The kid’s hooked. Watching a live action movie, real people and everything, is nothing like reading a comic book. For one, it proves superheroes exist.

The kid has had his doubts, but once he saw the movies, he knew it had to be true. Superman wasn’t just ink on comic strips; he was a real life person saving the world, the kid saw it on television, how could it not be true? He’s always wanted to catch a peek, a red cape fluttering, or a fist poking out of a cloud. After all those movies the kid understands; Superman is only there when you need him to be. Superman doesn’t waste time with tripping down the stairs or fishing balls off of rooftops, not when lives are at risk.

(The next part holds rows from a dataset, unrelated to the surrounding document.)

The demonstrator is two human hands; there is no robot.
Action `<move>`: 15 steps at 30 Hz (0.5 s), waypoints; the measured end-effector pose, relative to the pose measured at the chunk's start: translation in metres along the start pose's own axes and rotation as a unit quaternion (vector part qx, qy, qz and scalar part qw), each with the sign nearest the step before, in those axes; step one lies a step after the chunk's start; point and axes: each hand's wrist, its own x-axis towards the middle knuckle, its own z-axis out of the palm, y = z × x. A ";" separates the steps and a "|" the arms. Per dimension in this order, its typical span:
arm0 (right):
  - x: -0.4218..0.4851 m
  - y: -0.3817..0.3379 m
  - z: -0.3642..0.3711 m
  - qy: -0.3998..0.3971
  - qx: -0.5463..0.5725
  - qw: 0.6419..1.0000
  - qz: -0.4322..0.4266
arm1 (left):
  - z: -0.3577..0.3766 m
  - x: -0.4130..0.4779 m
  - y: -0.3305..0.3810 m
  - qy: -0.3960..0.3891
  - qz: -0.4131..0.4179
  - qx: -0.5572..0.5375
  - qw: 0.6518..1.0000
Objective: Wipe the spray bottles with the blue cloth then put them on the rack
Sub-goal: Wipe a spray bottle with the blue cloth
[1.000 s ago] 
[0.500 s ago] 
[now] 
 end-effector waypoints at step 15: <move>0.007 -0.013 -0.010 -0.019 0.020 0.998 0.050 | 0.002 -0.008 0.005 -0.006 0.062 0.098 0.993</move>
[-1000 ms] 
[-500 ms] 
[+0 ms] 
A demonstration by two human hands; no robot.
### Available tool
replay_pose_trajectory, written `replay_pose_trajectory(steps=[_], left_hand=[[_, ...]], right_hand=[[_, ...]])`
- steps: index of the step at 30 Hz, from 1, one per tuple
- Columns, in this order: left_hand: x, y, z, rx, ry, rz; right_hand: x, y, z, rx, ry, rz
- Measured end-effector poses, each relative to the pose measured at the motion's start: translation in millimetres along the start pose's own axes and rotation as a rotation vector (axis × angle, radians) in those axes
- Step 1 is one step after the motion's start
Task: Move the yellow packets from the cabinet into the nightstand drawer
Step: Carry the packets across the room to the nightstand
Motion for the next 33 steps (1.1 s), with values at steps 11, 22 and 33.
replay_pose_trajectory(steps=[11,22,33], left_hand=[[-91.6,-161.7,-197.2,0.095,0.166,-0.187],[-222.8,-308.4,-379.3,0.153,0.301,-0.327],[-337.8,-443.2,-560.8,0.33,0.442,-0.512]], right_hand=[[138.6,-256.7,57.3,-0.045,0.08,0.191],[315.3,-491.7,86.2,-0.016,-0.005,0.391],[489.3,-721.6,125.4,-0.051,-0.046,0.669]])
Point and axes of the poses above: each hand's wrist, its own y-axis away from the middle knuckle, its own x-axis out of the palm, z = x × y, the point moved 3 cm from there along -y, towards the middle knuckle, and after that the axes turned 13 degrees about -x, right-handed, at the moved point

He figures it’s probably a good thing he’s never been in peril, even if it meant he could ask Superman for an autograph, maybe an apprenticeship, some pointers at least. The kid’s sure Superman will show up when he’s needed though, because that’s what superheroes do. That’s what they always do.

But this time, no one comes. There’s a man on the ground with his head split and all the kid can do is watch from between the gaps of his mom’s fingers. His mom drags him away and he follows. She buys him ice-cream and expensive toys, something to wipe the taste away. He throws his Superman dolls into the garbage with their heads twisted off. The kid supposes that Superman was always too good to be true. How could he aspire to be someone who couldn’t exist? He is but a boy, and at the end of the day, Superman is still an alien.

The kid buys a new towel, black. He still wears it tied around his neck, but he doesn’t zoom, he glides, soundless. He’s ripped off his Superman poster, chucked it in the disposal. Now Batman decorates his walls.